Na esfera patrimonial e sucessória, a proposta estabelece novas regras para herança, retirando cônjuges da linha sucessória quando houver descendentes ou ascendentes diretos, além de permitir a alteração de regime de bens do casamento em cartório. Também prevê a anulação de doações a amantes feita por pessoas casadas ou em união estável até dois anos após o fim da relação. No campo da moradia e propriedade, o texto flexibiliza o usucapião, com possibilidade de reconhecimento em cartório, mas limita o uso desse instrumento para evitar fraudes em áreas rurais e urbanas. Além disso, o texto reforça a proteção da moradia, proibindo a penhora de imóveis únicos da família e criando exceções específicas para residências de alto padrão.

A proteção à dignidade da vida humana também aparece com destaque, reconhecendo a vida pré-uterina como expressão da dignidade humana e estabelecendo limites para a reprodução assistida. O texto proíbe a “barriga de aluguel”, mas permite a barriga solidária em casos médicos, veda a comercialização de óvulos e espermatozoides e o uso de técnicas para criar embriões geneticamente modificados. No tema saúde, assegura ao indivíduo o direito de indicar previamente quais tratamentos deseja ou não receber, caso fique incapacitado no futuro, e amplia regras para a doação de órgãos, dispensando autorização da família quando houver manifestação expressa do falecido.

O projeto também introduz avanços significativos no campo ambiental e dos direitos dos animais, ao reconhecê-los como seres sencientes, capazes de sentir emoções. Com isso, abre espaço para reparação por maus-tratos, indenizações em caso de dano moral relacionado a animais de estimação e até a divisão de despesas com pets entre ex-cônjuges. 

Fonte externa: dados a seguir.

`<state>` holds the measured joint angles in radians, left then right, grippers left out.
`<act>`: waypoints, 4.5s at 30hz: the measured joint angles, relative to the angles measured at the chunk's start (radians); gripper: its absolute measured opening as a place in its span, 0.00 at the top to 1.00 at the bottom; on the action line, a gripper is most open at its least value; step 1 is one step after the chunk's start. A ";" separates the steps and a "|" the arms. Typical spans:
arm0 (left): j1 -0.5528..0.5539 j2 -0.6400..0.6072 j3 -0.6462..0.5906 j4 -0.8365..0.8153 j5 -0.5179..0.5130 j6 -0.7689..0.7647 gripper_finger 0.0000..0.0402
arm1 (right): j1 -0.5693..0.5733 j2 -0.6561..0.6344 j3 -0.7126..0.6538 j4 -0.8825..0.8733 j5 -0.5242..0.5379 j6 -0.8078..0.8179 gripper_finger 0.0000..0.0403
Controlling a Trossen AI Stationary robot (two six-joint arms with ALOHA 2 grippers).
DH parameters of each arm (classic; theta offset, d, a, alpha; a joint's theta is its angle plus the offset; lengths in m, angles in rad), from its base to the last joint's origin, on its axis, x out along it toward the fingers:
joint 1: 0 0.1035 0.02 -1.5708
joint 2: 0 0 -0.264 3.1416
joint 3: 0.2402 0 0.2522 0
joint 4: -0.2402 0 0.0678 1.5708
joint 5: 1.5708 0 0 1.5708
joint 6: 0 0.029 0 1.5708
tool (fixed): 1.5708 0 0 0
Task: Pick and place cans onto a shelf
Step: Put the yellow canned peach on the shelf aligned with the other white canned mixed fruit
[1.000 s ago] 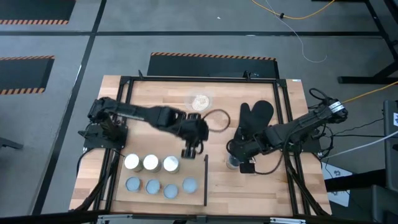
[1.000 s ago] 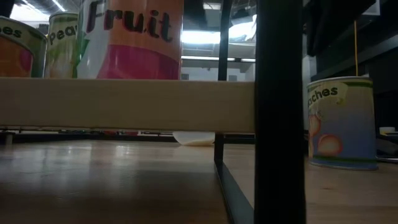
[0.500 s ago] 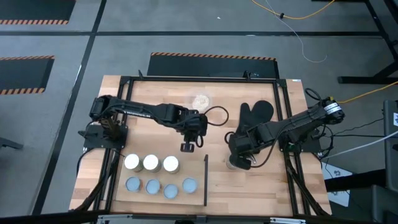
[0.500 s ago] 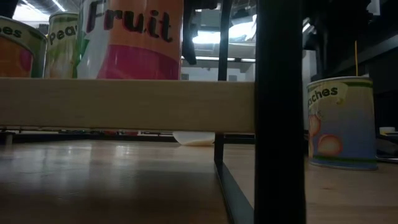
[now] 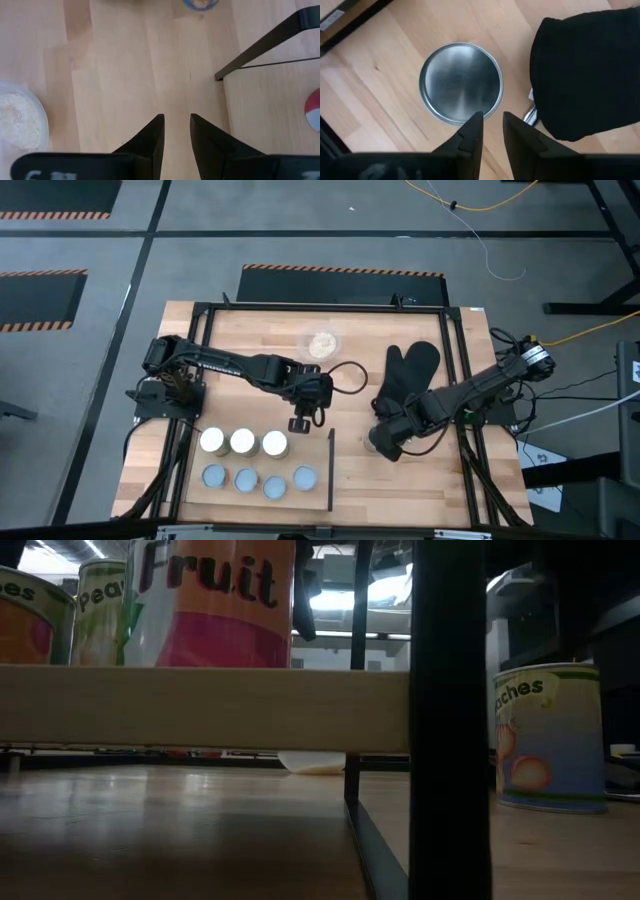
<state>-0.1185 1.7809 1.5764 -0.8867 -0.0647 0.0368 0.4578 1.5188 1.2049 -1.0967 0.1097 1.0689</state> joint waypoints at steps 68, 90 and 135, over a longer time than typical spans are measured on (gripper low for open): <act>-0.118 -0.692 -0.699 0.371 -0.151 -0.104 0.79 | -0.333 0.129 0.095 0.170 0.051 -0.774 1.00; -0.122 -0.711 -0.836 0.615 -0.152 -0.106 0.79 | -0.611 0.347 0.321 0.323 -0.212 -1.291 1.00; -0.122 -0.711 -0.836 0.610 -0.151 -0.109 0.79 | -0.608 0.538 0.517 0.237 -0.287 -1.313 0.87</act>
<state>-0.2405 1.0695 0.7403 -0.2764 -0.2153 -0.0719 -0.1497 2.0571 1.7222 -0.8597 -0.1776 -0.2443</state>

No eixo econômico e digital, a proposta reforça a liberdade contratual, limita juros por inadimplência a 2% ao mês e reduz de dez para cinco anos o prazo de prescrição de direitos. Também exige sede no Brasil para atuação de empresas estrangeiras e regulamenta o patrimônio digital — que passa a incluir senhas, criptomoedas, perfis em redes sociais e milhas aéreas, podendo ser transmitido por herança. Já no campo da tecnologia, reconhece a identidade digital como meio oficial de identificação, estabelece regras para uso de inteligência artificial e responsabiliza plataformas digitais por vazamento de dados e conteúdos lesivos à dignidade, como pornografia falsa e exposição de crianças e adolescentes.

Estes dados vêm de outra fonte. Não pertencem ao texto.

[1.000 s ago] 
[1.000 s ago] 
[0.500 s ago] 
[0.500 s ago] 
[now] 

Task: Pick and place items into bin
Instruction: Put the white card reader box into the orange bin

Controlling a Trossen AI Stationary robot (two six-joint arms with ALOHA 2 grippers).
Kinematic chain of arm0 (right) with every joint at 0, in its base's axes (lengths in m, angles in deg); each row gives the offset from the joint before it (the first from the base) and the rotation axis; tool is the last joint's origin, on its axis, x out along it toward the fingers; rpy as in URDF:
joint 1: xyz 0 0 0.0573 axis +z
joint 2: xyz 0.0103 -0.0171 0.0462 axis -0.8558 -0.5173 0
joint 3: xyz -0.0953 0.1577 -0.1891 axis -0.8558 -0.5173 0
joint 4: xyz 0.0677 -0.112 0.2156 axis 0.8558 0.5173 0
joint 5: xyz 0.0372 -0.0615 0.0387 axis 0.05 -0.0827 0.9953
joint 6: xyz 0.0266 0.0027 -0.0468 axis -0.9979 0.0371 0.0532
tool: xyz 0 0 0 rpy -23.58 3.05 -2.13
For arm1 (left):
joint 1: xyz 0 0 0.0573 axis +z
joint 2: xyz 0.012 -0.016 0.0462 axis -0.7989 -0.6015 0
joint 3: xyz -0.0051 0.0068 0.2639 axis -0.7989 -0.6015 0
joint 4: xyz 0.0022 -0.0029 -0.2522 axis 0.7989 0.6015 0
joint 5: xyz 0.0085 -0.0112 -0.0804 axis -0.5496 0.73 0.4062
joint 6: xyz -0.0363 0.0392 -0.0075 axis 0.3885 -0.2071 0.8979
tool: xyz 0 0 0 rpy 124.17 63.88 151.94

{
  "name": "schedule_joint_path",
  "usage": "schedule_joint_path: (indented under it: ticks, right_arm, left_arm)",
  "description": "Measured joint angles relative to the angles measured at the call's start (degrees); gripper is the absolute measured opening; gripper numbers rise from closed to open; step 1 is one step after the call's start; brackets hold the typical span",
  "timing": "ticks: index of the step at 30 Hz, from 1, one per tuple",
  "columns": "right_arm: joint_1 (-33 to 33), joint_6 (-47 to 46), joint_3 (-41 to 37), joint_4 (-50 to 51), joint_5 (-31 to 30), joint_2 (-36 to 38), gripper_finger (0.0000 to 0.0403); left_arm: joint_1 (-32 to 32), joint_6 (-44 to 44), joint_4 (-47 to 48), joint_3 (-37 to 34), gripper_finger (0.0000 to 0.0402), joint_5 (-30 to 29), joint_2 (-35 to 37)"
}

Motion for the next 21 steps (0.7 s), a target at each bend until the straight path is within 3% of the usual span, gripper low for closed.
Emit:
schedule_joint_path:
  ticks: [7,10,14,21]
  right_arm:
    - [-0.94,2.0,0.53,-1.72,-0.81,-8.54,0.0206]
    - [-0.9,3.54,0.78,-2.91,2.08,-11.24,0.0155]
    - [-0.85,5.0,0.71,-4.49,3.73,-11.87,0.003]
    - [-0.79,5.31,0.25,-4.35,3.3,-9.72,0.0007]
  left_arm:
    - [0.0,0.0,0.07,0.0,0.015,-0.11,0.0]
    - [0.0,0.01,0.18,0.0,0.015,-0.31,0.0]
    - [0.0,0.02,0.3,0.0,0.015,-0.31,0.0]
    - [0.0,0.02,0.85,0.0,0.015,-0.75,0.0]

Com um conjunto extenso de mudanças, a revisão do Código Civil busca equilibrar tradição e modernidade. A comissão instalada no Senado terá a tarefa de conduzir os debates de forma a contemplar os avanços sociais e tecnológicos das últimas décadas, sem perder de vista a proteção de direitos fundamentais. A expectativa é que a análise do texto seja uma das mais abrangentes e decisivas do atual ciclo legislativo, impactando diretamente a vida de todos os brasileiros.